そんな映像イメージが俺に届く、ご丁寧にクレヨンで描いたような四頭身サイズにデフォルメされた俺が白衣を着てバンザイしている、ってなんかイメージひどくないですかね!?しかも え:われ ってノリノリですよね!
――― 先ほどの我の受け入れでまた砕けたのでな、再生してる間に今度は少し余裕を持って強化を施しておいた
顕微鏡サイズがバスケットボールサイズってそれもう俺が別物になってませんか?
――― 追加した部分に意思は持たせておらぬし、核は汝の魂の構成を濃くしている、全て汝の魂として統合するだろう、何も問題はない
いやありがたいんです、ありがたいのは間違いないんです、間違いはないんですが、どうしてココまでしてくれるんです?
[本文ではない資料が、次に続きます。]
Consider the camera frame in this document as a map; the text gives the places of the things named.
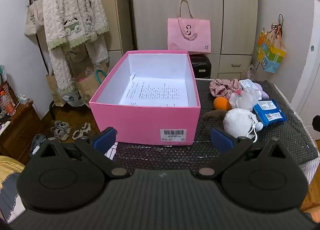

貴方から見れば俺なんてそれこそ極小の取るに足らない存在だと思いますが。
――― 我はそれぞれの飛沫の我が知った事しか知らぬ、飛沫の我は汝のように飛沫内部に発生した存在には関心を持たぬ
――― それ故飛沫内部に独自の意思を持つ存在が在るなど我は知らなんだ
――― 我は無知、無知故に知るを好む、未知なることを既知とする事を好む、故に汝の知を欲した
――― だが接触した汝はあまりにも脆弱、ならば頑強にすればよい
なるほど、つまりはこうして話を聞く為、その為だけにここまで俺を強化したと。
未知を既知に、この欲求はなんとなくだが判る気がする、ゲームなんかで新しいフィールドに行ったとき情報集めにワクワクした物だし、雑学好きな人とか実際貪欲にいろんな知識を集めたりする、俺もネットや図書館でいろいろと見たり読んだりは好きだった。
この我さんは知りたがりで、今他の意志を持つ存在に出会って好奇心や探究心といったものが燃え上がっているのだ、そのために人格形成まで行って俺に話しかけてるんだろう。
とはいえ、こんなただの元サラリーマンの知識なんて知れたものなんだけどな。
知識量がそんなに多くないなんてのは記憶をとりこんだ段階でとっくに判ってることだろうし、知りたがってるのはもっと違う事なのだろう。
何はともあれ、これで説明するのも大分簡単になった、共通認識の他にイメージを直接伝えてこんな感じ、というのが使えるのは実に便利だ。
説明タイムを再開するとしよう。